As weeks went by, the subject came up for internal discussion again, and eventually what emerged was Tannery of the Year.
David has worked out that in the course of writing our reports on the ten brave, honest, amazingly hospitable tanneries in nine countries that are today’s finalists, technical editor, Richard Daniels and I flew a quarter of a million kilometres. You’d think that between us we’d have secured by now one of those cards that permit access to business class lounges, but we haven’t been able to advance beyond the basic puddle-blue level on anyone’s programme yet.

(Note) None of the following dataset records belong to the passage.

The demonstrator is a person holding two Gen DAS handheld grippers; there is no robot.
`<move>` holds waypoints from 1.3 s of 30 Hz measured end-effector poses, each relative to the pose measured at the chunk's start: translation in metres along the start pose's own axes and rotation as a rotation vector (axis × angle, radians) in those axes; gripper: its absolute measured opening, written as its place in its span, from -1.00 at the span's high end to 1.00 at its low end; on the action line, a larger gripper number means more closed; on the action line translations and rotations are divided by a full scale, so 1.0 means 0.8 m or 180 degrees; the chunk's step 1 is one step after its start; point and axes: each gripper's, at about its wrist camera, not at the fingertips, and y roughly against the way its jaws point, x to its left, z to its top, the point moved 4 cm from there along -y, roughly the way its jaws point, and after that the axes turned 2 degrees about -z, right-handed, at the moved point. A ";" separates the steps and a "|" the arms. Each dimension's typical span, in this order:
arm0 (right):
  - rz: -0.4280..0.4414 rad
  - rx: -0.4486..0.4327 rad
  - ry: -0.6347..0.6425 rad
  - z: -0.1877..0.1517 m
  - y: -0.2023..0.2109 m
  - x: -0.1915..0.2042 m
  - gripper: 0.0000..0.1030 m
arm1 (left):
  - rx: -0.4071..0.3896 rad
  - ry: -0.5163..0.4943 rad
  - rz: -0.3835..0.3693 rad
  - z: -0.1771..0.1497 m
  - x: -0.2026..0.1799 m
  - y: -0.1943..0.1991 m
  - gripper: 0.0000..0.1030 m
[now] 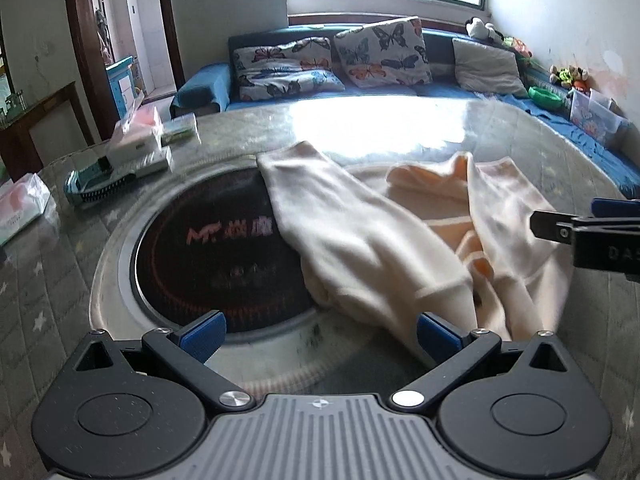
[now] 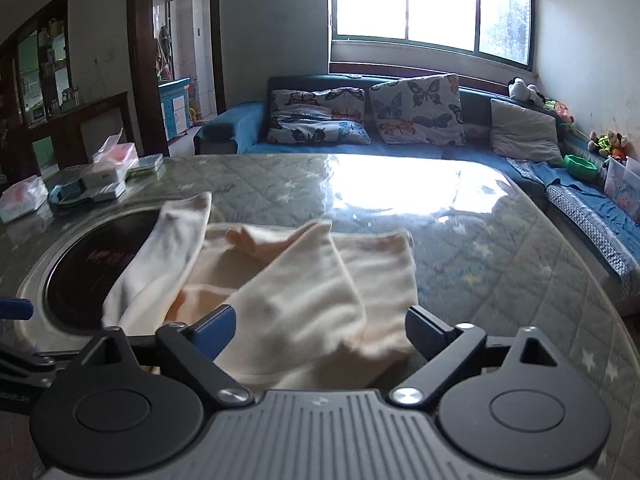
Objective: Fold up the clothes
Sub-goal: 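Grasp the sweatshirt edges with the left and right grippers, then lift and pull the sweatshirt apart with both grippers to spread it flat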
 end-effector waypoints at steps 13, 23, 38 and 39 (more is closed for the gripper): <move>0.0225 0.0240 -0.0085 0.055 -0.106 -0.009 -0.20 | -0.0099 -0.0010 -0.0130 0.050 -0.008 -0.036 -0.87; 0.0296 0.0428 -0.0227 0.057 -0.162 -0.021 0.59 | -0.0080 0.0114 -0.0225 0.102 -0.010 -0.093 -0.52; 0.0039 -0.0172 -0.0393 0.059 -0.071 -0.070 0.91 | 0.0120 -0.0112 -0.0183 0.098 -0.019 -0.145 0.88; -0.0005 -0.0242 -0.0432 0.057 -0.058 -0.077 0.91 | 0.0088 -0.0085 -0.0181 0.098 -0.015 -0.140 0.91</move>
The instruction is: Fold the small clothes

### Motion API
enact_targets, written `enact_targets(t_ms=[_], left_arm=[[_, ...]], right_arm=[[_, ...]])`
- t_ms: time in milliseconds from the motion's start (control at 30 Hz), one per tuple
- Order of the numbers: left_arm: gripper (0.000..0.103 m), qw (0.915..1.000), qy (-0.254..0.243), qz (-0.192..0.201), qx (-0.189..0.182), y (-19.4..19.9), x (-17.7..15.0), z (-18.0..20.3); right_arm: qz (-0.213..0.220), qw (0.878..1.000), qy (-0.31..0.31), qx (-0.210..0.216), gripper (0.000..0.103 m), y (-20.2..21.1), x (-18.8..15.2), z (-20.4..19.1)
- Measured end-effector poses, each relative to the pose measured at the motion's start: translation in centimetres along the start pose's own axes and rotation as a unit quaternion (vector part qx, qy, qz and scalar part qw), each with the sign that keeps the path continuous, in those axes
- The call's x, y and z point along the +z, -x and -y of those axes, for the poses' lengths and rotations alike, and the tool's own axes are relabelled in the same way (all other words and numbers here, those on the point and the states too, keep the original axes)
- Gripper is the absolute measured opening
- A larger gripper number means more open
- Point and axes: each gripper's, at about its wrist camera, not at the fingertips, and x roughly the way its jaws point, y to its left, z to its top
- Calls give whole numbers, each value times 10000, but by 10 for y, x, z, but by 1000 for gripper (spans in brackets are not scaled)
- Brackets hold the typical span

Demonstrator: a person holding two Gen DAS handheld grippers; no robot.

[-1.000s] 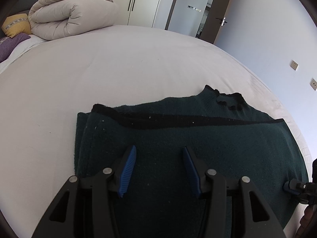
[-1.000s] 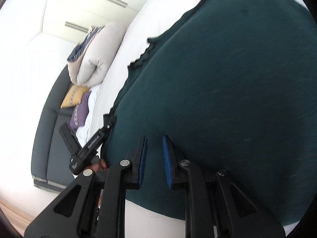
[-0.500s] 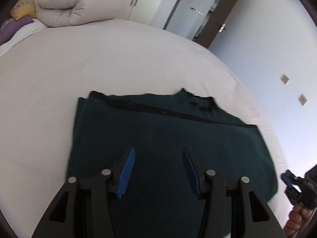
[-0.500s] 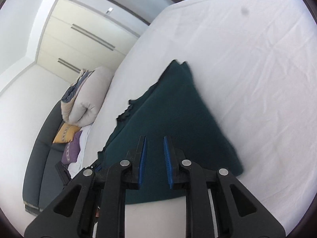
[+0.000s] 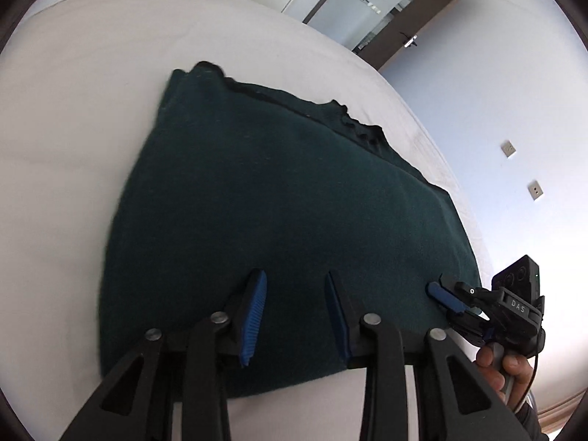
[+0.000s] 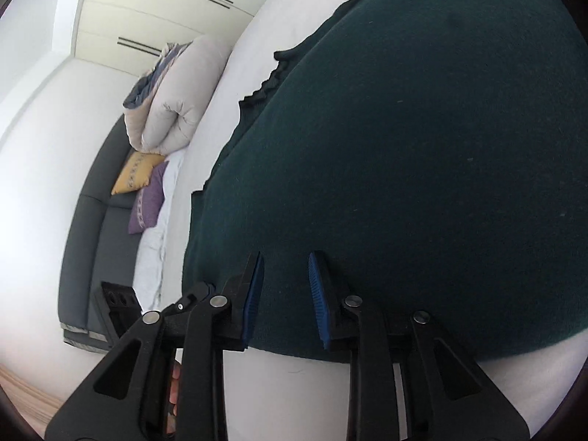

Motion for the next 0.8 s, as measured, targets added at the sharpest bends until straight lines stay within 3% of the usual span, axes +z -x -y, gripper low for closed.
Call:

But no complaints. It’s been an immense pleasure and privilege. Five of the nine countries were places I had never visited before. Our hosts were invariably, absolutely without exception, wonderful to us in their hospitality. Much more than that, the very fact that they opened their doors to us and allowed us to write the thousands of words we have written—about their businesses, their struggles, their triumphs, their pride and joy, their ambitions for the future—shows that they understood and accepted the challenge presented to the leather industry at the International Leather Forum two-and-a-half years ago. My deepest and most sincere thanks to them all for their vision and generosity.
The chimes of Big Ben are striking; the BBC news is starting. Tannery of the Year won’t feature, but today in Hong Kong, those of us gathering for the opening of the APLF exhibition will barely be able to think about anything else. It’s going to be a great day.